Confraternal Piety and Corporate Patronage: A Reconstruction of the Art and Oratory of the Company of San Giovanni Battista dello Scalzo, Florence

Open Access
Dow, Douglas N.
Graduate Program:
Art History
Doctor of Philosophy
Document Type:
Date of Defense:
September 15, 2006
Committee Members:
  • Brian A Curran, Committee Chair
  • Charlotte Marie Houghton, Committee Member
  • Craig Robert Zabel, Committee Member
  • Anthony Cutler, Committee Member
  • Marica Susan Tacconi, Committee Member
  • Sheryl E Reiss, Committee Member
  • confraternities
  • architecture
  • art patronage
  • sculpture
  • Italian Renaissance and Baroque Art
This study presents detailed reconstructions of the devotional, administrative, architectural, and decorative contexts of the Florentine flagellant confraternity of San Giovanni Battista dello Scalzo.
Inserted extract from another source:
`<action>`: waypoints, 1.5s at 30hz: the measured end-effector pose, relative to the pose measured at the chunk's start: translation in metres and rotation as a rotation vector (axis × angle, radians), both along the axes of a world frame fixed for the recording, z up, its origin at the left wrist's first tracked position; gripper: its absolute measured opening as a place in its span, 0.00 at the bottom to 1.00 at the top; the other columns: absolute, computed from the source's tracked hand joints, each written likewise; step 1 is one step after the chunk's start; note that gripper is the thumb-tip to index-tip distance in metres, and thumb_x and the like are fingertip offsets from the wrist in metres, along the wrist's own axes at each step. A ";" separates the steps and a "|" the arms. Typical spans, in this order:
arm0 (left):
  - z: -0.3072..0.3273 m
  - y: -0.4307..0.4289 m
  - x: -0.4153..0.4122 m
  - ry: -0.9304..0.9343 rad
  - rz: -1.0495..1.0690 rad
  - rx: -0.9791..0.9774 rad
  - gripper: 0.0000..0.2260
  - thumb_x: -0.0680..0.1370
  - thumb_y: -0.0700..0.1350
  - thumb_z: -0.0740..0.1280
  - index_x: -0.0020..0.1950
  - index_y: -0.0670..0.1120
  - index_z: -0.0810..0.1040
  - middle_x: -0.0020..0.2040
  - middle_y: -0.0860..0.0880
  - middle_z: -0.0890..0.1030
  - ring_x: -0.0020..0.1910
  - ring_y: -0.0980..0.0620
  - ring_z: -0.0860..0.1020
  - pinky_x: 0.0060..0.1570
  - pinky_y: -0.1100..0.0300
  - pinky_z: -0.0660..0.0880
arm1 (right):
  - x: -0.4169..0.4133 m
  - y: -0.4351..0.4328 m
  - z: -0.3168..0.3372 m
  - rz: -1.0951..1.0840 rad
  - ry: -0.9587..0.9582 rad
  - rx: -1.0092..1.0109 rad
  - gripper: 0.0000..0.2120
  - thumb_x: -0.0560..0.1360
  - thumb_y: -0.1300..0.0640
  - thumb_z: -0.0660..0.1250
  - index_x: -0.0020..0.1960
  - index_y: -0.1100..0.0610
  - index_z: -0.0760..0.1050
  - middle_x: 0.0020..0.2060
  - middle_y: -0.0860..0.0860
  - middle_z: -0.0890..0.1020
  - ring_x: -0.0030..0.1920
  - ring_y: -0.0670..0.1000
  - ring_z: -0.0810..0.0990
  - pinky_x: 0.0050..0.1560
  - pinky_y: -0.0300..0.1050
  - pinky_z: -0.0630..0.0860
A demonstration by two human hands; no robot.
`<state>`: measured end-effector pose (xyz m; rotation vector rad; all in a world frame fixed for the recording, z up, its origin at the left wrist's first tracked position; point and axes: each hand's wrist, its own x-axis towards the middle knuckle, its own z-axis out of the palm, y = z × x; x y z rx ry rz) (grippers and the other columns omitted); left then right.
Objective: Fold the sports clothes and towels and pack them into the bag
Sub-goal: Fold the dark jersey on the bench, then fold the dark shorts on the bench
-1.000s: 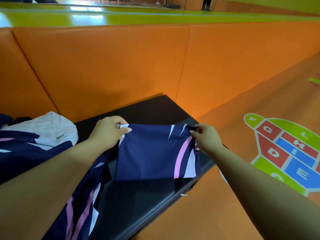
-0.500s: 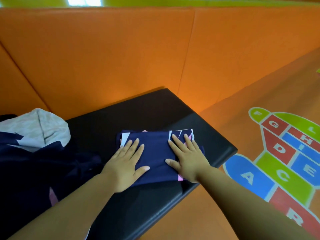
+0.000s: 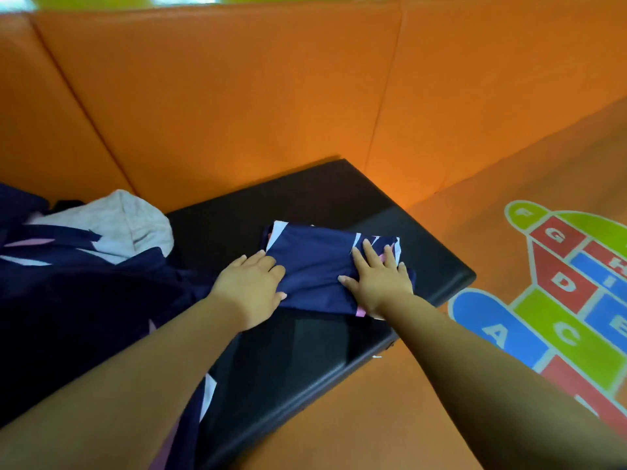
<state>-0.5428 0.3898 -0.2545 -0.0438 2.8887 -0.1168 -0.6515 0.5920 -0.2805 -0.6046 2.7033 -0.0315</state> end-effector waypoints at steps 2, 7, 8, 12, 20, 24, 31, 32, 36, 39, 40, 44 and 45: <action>0.019 -0.009 0.023 0.035 0.001 0.038 0.18 0.81 0.55 0.54 0.67 0.49 0.70 0.64 0.50 0.72 0.67 0.49 0.67 0.65 0.54 0.65 | 0.014 -0.007 0.016 0.023 0.089 -0.003 0.30 0.79 0.39 0.52 0.77 0.52 0.53 0.78 0.48 0.52 0.77 0.59 0.45 0.73 0.64 0.50; 0.067 -0.034 0.092 0.281 0.112 0.220 0.18 0.74 0.57 0.56 0.49 0.48 0.80 0.47 0.50 0.80 0.49 0.47 0.77 0.47 0.52 0.73 | 0.066 -0.021 0.068 0.120 0.158 -0.283 0.23 0.79 0.44 0.60 0.70 0.53 0.67 0.67 0.51 0.72 0.69 0.56 0.67 0.63 0.55 0.70; 0.074 -0.040 0.108 0.333 0.158 0.264 0.18 0.73 0.57 0.57 0.47 0.48 0.81 0.44 0.50 0.81 0.47 0.46 0.78 0.45 0.51 0.75 | 0.078 -0.026 0.077 0.138 0.144 -0.332 0.22 0.79 0.44 0.60 0.69 0.53 0.68 0.65 0.51 0.74 0.67 0.56 0.69 0.61 0.54 0.72; 0.097 -0.073 0.176 0.370 0.240 0.237 0.19 0.73 0.59 0.55 0.42 0.49 0.81 0.40 0.51 0.82 0.42 0.46 0.79 0.37 0.50 0.78 | 0.128 -0.054 0.103 0.257 0.038 -0.439 0.18 0.77 0.44 0.63 0.62 0.52 0.74 0.60 0.48 0.78 0.61 0.52 0.75 0.58 0.52 0.74; 0.091 -0.141 0.243 0.545 0.405 0.222 0.15 0.71 0.48 0.73 0.55 0.44 0.80 0.52 0.46 0.80 0.52 0.41 0.77 0.51 0.47 0.77 | 0.169 -0.126 0.101 0.369 -0.097 -0.478 0.17 0.75 0.45 0.66 0.61 0.51 0.74 0.57 0.47 0.80 0.58 0.51 0.78 0.57 0.50 0.75; 0.079 -0.160 0.247 0.411 0.554 0.376 0.33 0.71 0.51 0.73 0.72 0.45 0.66 0.67 0.47 0.70 0.67 0.43 0.67 0.67 0.51 0.64 | 0.177 -0.174 0.098 0.383 -0.105 -0.509 0.31 0.74 0.47 0.68 0.73 0.53 0.62 0.69 0.51 0.70 0.68 0.53 0.69 0.67 0.50 0.67; 0.055 -0.181 0.244 0.315 0.511 0.456 0.13 0.77 0.49 0.66 0.60 0.45 0.75 0.55 0.49 0.77 0.56 0.49 0.74 0.59 0.58 0.63 | 0.185 -0.220 0.081 0.259 -0.086 -0.447 0.22 0.73 0.46 0.69 0.63 0.51 0.70 0.57 0.51 0.79 0.59 0.58 0.75 0.56 0.57 0.73; 0.054 -0.184 0.244 0.359 0.493 0.485 0.12 0.77 0.48 0.67 0.59 0.44 0.76 0.52 0.49 0.78 0.53 0.49 0.75 0.58 0.59 0.64 | 0.189 -0.219 0.080 0.233 -0.049 -0.448 0.12 0.74 0.47 0.68 0.52 0.53 0.73 0.49 0.51 0.79 0.53 0.58 0.77 0.51 0.54 0.74; 0.056 -0.200 0.248 0.342 0.444 0.669 0.15 0.78 0.46 0.66 0.33 0.51 0.66 0.30 0.54 0.68 0.31 0.55 0.68 0.38 0.65 0.66 | 0.201 -0.210 0.082 0.142 -0.007 -0.554 0.12 0.77 0.48 0.65 0.41 0.55 0.68 0.35 0.48 0.74 0.41 0.55 0.74 0.40 0.51 0.70; 0.061 -0.210 0.248 0.280 0.451 0.745 0.17 0.79 0.47 0.64 0.34 0.45 0.63 0.28 0.52 0.67 0.29 0.54 0.65 0.33 0.66 0.64 | 0.209 -0.204 0.090 0.065 -0.011 -0.659 0.08 0.77 0.49 0.65 0.43 0.50 0.68 0.33 0.45 0.75 0.38 0.53 0.74 0.39 0.50 0.70; 0.065 -0.212 0.249 0.278 0.453 0.764 0.17 0.79 0.48 0.63 0.34 0.45 0.62 0.28 0.51 0.66 0.28 0.54 0.63 0.30 0.66 0.63 | 0.212 -0.203 0.096 0.050 -0.001 -0.685 0.07 0.77 0.49 0.65 0.43 0.48 0.68 0.33 0.46 0.75 0.38 0.54 0.74 0.39 0.50 0.71; 0.088 -0.221 0.253 0.309 0.429 0.901 0.17 0.80 0.51 0.62 0.33 0.47 0.63 0.27 0.53 0.64 0.27 0.54 0.62 0.30 0.60 0.61 | 0.220 -0.202 0.134 0.015 0.101 -0.800 0.06 0.77 0.50 0.65 0.42 0.47 0.71 0.35 0.47 0.79 0.39 0.51 0.77 0.42 0.51 0.72; 0.096 -0.224 0.253 0.332 0.418 0.939 0.17 0.80 0.51 0.62 0.34 0.46 0.65 0.27 0.54 0.65 0.27 0.55 0.62 0.30 0.60 0.61 | 0.221 -0.203 0.144 0.006 0.129 -0.842 0.06 0.77 0.50 0.65 0.42 0.48 0.72 0.35 0.47 0.78 0.40 0.51 0.77 0.42 0.50 0.71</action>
The suppression of the confraternity in 1785 led to the partial destruction of its oratory and the dispersal of its works of art. Archival documents presented in this dissertation allowed for a reconstruction of the lost portions of the oratory and its missing decoration. At the end of the Cinquecento the Scalzo had at their disposal a large and well decorated suite of rooms—including the cloister, two chapels, a sacristy, a changing room and several auxiliary service areas. These rooms were lined with choir stalls and decorated with works of art that ranged from an altarpiece by Lorenzo di Credi to a sculptural program of terracotta apostles installed in niches in the company’s main chapel. Many of the Scalzo’s members came from Florence’s artisanal class and included shoemakers, blacksmiths, painters, wallers, sculptors, goldbeaters, bakers, and others. The confraternity frequently hired these men to perform necessary jobs, from painting the company’s emblem on robes and processional candles to monitoring the state of repair of the oratory’s roof. Often the confraternity and one of its members agreed to exchange these services for an exemption from the organization’s customary fees and fines. The Scalzo’s voting records reveal that the confraternity procured several of the statues in its main chapel in exactly this manner. In other cases, a group of brothers acting as an anonymous collective underwrote the cost of the sculpture. The Scalzo used collaborative strategies—familiar to the organization from its charitable missions—in order to decorate its oratory. By acting as a collective, the shopkeepers and craftsmen who constituted the Scalzo’s membership were able to cast themselves in the role of art patrons. Moreover, by relying on their own members to outfit the oratory, the brothers strengthened the ritual bonds that knit the confraternity together. The apostles thus served not only as collegial exemplars for the confratelli to emulate, but also provided members and guests with concrete evidence of what the men of the Scalzo could achieve when they acted together as one corporate body.